Building Hope in a Time of Despair

A global pandemic, an inflammatory political landscape, distorted facts, economic uncertainty. Health problems, money problems.

How can you have hope?

You can’t.

You don’t.

What Is Hope?

On PositivePsychology.com, Elaine Houston writes a fabulously informative overview (with helpful exercises) into the field of Hope Psychology. She writes: “According to Snyder et al. (1991) hope is a positive cognitive state based on a sense of successful goal-directed determination and planning to meet these goals. In other words, hope is like a snap-shot of a person’s current goal-directed thinking, highlighting the motivated pursuit of goals and the expectation that those goals can be achieved.”

While some approaches conceptualize hope in the realm of being… Snyder et al (1991) emphasized the relevance of hope in the context of doing – that is the capacity to achieve goals.

Elaine Houston, What is hope psychology

I’m not a psychologist.

Moreover, I’m not a very “hopeful” person by natural inclination. Some people might have hope, the way they have brown eyes or dimples. But me? I don’t have any of those things. So, what do I have to tell you about hope? Quite a bit, I hope.

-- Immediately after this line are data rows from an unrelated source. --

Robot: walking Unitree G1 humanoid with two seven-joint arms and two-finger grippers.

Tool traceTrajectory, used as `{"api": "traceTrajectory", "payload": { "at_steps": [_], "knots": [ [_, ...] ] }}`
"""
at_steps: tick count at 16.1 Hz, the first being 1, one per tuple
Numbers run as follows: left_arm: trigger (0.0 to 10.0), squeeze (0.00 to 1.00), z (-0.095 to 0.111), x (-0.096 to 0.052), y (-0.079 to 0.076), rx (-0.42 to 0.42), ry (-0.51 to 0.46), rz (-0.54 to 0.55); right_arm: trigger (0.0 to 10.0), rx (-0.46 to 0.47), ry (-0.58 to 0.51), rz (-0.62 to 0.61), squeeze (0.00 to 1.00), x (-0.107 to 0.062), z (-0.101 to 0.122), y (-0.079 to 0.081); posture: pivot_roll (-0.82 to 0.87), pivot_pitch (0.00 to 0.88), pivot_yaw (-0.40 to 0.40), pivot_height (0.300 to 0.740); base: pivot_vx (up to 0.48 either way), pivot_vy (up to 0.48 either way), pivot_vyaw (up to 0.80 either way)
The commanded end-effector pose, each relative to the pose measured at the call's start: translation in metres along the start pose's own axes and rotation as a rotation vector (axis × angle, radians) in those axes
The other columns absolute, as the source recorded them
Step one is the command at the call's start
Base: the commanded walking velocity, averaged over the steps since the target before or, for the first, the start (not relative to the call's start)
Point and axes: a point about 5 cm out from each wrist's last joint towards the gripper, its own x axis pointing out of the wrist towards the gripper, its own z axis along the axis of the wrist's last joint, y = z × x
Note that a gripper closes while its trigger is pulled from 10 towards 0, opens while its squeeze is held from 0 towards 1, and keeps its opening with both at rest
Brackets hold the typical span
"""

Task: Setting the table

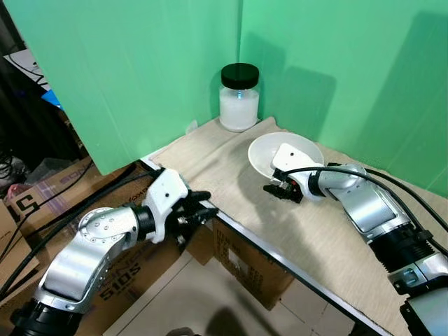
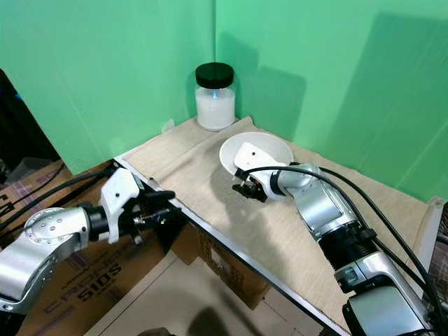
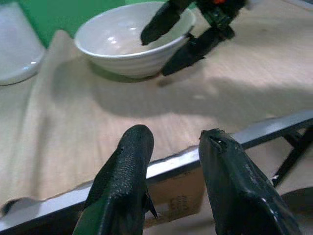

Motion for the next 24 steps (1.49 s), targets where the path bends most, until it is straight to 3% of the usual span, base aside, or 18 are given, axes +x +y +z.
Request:
{"api": "traceTrajectory", "payload": {
  "at_steps": [1,9,13,20,22,24],
  "knots": [
    [10.0,0.0,0.002,-0.001,-0.002,0.007,0.002,-0.019,0.0,-0.021,0.011,-0.018,0.0,0.0,0.006,-0.006,0.07,0.0,0.048,0.74,0.0,0.0,0.0],
    [10.0,0.0,0.001,0.0,-0.001,0.014,0.005,-0.02,0.0,-0.044,0.035,0.006,0.0,0.003,0.003,-0.003,0.07,0.0,0.044,0.74,0.0,0.0,0.0],
    [10.0,0.0,0.0,0.0,0.0,0.019,0.015,-0.023,0.0,-0.058,0.099,0.002,0.0,0.005,-0.006,-0.001,0.07,0.0,0.048,0.74,0.0,0.0,0.0],
    [10.0,0.0,0.002,0.0,0.003,0.029,0.011,-0.016,0.0,-0.017,0.021,-0.008,0.0,-0.002,0.005,-0.007,0.06,0.0,0.051,0.74,0.0,0.0,0.0],
    [10.0,0.0,0.003,0.0,0.004,0.037,0.001,-0.004,0.0,-0.019,-0.011,-0.032,0.0,-0.01,0.009,-0.009,0.06,0.0,0.049,0.74,0.0,0.0,0.0],
    [10.0,0.0,0.011,-0.001,0.009,0.046,-0.042,0.071,0.0,-0.047,-0.091,-0.125,0.0,-0.041,0.016,-0.016,0.07,0.0,0.037,0.74,0.0,0.0,0.0]
  ]
}}
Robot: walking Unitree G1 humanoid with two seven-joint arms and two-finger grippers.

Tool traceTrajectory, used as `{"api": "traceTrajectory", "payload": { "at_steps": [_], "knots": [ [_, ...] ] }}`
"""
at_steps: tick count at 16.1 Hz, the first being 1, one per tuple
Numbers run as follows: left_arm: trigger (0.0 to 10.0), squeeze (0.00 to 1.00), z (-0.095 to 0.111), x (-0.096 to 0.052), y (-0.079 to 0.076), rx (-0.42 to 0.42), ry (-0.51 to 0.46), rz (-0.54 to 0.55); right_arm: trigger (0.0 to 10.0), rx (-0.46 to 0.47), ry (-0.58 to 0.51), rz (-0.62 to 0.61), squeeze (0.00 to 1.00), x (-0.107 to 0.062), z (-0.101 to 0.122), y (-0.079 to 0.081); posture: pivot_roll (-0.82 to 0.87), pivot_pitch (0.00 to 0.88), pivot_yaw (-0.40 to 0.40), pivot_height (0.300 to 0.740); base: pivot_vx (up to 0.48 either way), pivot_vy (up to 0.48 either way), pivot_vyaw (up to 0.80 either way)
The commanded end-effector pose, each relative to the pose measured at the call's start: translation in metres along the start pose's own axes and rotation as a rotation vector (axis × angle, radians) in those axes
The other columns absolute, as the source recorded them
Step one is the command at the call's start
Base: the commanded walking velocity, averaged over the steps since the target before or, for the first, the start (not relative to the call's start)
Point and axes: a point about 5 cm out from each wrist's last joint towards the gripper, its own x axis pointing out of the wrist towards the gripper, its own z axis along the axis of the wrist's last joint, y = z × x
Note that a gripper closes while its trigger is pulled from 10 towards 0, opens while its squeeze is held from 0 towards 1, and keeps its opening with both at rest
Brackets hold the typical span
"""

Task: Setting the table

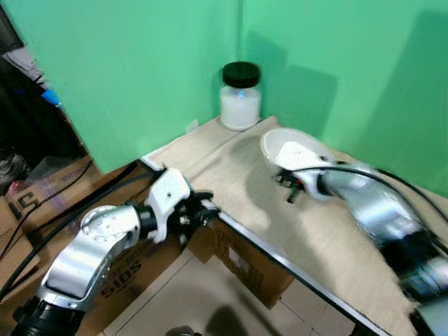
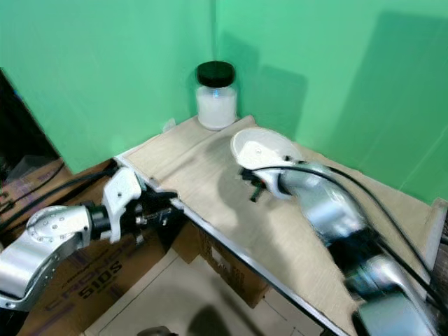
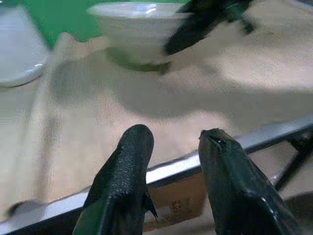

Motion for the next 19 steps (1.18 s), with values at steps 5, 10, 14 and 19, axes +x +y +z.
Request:
{"api": "traceTrajectory", "payload": {
  "at_steps": [5,10,14,19],
  "knots": [
    [10.0,0.0,0.025,-0.006,0.012,0.044,-0.112,0.294,0.0,0.053,-0.19,-0.256,0.0,-0.074,0.017,0.017,0.04,0.0,0.04,0.74,0.0,0.0,0.0],
    [10.0,0.0,0.029,-0.003,0.007,0.032,-0.142,0.465,10.0,0.185,-0.199,-0.495,0.0,-0.063,0.004,0.061,0.03,0.0,0.035,0.74,0.0,0.0,-0.15],
    [10.0,0.0,0.02,0.0,0.006,-0.015,-0.107,0.555,10.0,0.24,-0.18,-0.5,0.0,-0.056,0.01,0.063,0.05,0.0,-0.001,0.74,0.0,0.0,-0.8],
    [10.0,0.0,0.016,0.0,0.003,-0.033,-0.094,0.571,10.0,0.214,-0.19,-0.457,0.0,-0.054,0.015,0.057,0.07,0.0,-0.023,0.74,0.0,0.0,-0.8]
  ]
}}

Because hope doesn’t come naturally to me, I’ve had to learn it. I’ve studied it and practiced it the way elementary school kids practice for a spelling test. Memorization and rote repetition. I’ve sought it through spiritual examination, psychotherapy, reading and concerted efforts to change my thinking and behavior. If you can forgive a sizable amount of autobiography, I’ll share with you the most important lesson I’ve come to learn about hope.

You can’t have hope (which is sad). But, on the flip side, you can’t lose hope (that’s a relief!). The reason for this is: real “hope” is a verb. If you want to have it, you have to do it.

The Bonecutter

In 2013, I was wheeled into the operating room and greeted by the usual crew: nurses, surgeons, anesthesiologist, all gowned, gloved, goggled and masked beyond recognition. After 13 surgeries (or was it 15?), I knew the drill. But this time there was someone new: a burly man with dark hair crisply parted and plastered to his head. His hands were beefy, his physique muscular. He wore a black, rubber apron that hung all the way to his shins.

As I fell into unconsciousness, I realized who he was and why he was new to the scene: He was the bonecutter. He would be sawing off my leg.

The Backstory, Abridged

Growing up, my most persistent dream (between singer-actress-veterinarian-ice skater) was to travel and explore distant, unknown countries. Exotic places with elaborate fabrics and strange clothing and customs. Foreign languages that rolled through my brain like music notes. Spices and seasonings that exploded on my tongue and gave my taste buds lessons in flavor. Connecting with strangers across the chasm of different cultures, nationalities and languages. Finding friends everywhere I went.

In 2009 I was doing that. I’d traveled and volunteered all over Central America and had just settled down to a job teaching English in Guatemala. I took a “shortcut,” climbed over a garden wall and a when I landed, the world turned into a cartoon. Literally, my visual field was suddenly animated like a Bugs Bunny cartoon and the bones of my left ankles were dangling out of the skin like noodles.

That began a tour of hospitals and operating rooms that would last four years. The journey took me to three hospitals in Guatemala and four back in the US. It wasn’t just the structural damage to the bones that needed to be fixed. Infection blossomed, threatening not just my leg but my life. It ate away skin, bone, muscle that all had to be surgically repaired or replaced. Muscle grafts, skin grafts, orthopedic surgeries, wheelchairs, hospital beds.

I learned to take a shit in a bowl on top of a bed while monitors reported my constipated progress to nurses on the other side of a curtained window. Beep, beep, BEEEEEEP, beep. With my mother’s help (who I now lived with), I learned to bathe with IV tubes in my arm or tunneled in above my collarbone directly into my heart. I learned to give myself daily IV infusions for months at a time, to “pack” wounds and pull out the strand of pus-covered gauze the way a magician pulls out that endless scarf of bright colors.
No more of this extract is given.